▶ **EXERCISE**:
Search term "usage": please copy every line of the records below that contains it.

Items from a data source
==============================

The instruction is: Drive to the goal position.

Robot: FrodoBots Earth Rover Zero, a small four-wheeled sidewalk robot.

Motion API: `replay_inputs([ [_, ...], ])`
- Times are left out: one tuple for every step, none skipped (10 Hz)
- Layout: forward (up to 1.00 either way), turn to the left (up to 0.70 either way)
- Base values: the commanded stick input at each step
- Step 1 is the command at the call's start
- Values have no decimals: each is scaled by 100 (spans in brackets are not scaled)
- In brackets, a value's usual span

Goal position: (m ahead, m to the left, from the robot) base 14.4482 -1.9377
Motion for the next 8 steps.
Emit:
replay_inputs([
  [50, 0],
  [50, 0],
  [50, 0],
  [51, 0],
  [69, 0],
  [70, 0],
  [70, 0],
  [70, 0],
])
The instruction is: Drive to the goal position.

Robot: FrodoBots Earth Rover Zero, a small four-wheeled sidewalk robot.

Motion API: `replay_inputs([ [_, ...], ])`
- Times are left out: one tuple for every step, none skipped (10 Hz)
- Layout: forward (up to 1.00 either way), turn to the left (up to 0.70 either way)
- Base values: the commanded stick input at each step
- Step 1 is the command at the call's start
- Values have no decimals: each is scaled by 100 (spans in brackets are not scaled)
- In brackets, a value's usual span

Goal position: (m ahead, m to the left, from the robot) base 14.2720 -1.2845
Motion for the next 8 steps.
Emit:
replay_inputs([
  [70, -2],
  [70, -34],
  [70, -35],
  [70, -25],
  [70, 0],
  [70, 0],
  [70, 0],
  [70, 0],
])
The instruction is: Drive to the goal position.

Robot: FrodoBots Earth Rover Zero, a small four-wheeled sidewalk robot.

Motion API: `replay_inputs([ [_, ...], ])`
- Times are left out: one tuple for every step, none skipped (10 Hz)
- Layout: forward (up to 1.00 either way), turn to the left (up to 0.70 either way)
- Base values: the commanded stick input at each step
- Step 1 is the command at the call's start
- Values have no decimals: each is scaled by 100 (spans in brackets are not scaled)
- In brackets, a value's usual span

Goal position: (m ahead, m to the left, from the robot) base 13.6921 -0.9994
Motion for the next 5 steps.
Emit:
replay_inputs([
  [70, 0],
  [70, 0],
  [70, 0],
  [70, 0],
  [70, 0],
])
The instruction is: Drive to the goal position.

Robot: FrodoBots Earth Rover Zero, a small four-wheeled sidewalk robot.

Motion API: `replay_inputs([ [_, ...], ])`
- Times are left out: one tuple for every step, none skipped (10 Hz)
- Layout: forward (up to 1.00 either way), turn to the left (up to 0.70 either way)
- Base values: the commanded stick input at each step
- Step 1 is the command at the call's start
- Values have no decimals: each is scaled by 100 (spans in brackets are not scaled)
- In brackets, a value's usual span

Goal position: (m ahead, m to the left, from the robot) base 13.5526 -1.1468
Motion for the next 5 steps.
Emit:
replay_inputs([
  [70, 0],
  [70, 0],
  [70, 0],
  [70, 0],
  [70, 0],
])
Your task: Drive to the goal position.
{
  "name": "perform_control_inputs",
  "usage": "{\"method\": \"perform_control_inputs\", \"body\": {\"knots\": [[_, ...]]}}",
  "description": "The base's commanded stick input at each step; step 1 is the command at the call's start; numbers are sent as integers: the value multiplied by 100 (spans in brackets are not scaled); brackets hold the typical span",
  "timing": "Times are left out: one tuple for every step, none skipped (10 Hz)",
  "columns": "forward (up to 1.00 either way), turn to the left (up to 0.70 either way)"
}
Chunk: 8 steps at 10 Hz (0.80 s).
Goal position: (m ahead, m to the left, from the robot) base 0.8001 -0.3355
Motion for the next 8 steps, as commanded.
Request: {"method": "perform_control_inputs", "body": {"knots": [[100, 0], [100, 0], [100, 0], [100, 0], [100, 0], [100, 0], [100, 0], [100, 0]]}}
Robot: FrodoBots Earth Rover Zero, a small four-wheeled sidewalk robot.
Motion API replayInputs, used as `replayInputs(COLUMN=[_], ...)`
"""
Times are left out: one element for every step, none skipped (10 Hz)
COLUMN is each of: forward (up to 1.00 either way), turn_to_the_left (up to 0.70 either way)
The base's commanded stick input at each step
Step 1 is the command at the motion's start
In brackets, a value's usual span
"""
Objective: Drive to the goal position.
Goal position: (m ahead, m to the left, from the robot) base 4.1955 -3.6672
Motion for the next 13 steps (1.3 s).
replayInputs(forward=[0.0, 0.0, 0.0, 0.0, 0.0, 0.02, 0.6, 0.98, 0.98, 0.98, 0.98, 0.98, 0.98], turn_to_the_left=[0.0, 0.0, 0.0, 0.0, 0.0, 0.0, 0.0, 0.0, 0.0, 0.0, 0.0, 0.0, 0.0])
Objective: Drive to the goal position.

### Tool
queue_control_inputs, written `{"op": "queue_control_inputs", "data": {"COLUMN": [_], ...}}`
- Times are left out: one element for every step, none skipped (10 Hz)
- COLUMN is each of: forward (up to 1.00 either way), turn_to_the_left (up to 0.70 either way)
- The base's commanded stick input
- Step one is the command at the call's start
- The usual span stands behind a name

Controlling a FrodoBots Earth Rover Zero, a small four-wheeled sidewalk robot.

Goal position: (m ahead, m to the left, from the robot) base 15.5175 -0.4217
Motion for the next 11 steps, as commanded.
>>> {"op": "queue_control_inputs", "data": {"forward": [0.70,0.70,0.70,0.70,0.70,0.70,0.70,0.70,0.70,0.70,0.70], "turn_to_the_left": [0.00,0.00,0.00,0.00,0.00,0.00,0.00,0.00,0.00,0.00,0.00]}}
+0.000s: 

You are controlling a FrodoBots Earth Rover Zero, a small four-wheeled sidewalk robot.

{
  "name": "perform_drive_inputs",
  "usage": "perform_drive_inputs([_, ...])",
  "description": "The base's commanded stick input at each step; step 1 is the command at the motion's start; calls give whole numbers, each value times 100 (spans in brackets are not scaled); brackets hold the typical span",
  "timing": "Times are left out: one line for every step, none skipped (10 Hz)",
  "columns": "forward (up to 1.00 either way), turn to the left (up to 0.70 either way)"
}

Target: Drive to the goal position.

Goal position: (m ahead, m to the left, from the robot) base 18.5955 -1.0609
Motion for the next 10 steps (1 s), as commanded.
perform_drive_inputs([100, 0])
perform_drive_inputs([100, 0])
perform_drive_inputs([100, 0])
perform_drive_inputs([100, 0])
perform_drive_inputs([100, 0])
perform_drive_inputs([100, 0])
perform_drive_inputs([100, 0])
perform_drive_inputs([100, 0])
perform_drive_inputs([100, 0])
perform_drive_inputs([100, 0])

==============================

▶ **TASK ANSWER**:
  "usage": "{\"method\": \"perform_control_inputs\", \"body\": {\"knots\": [[_, ...]]}}",
  "usage": "perform_drive_inputs([_, ...])",

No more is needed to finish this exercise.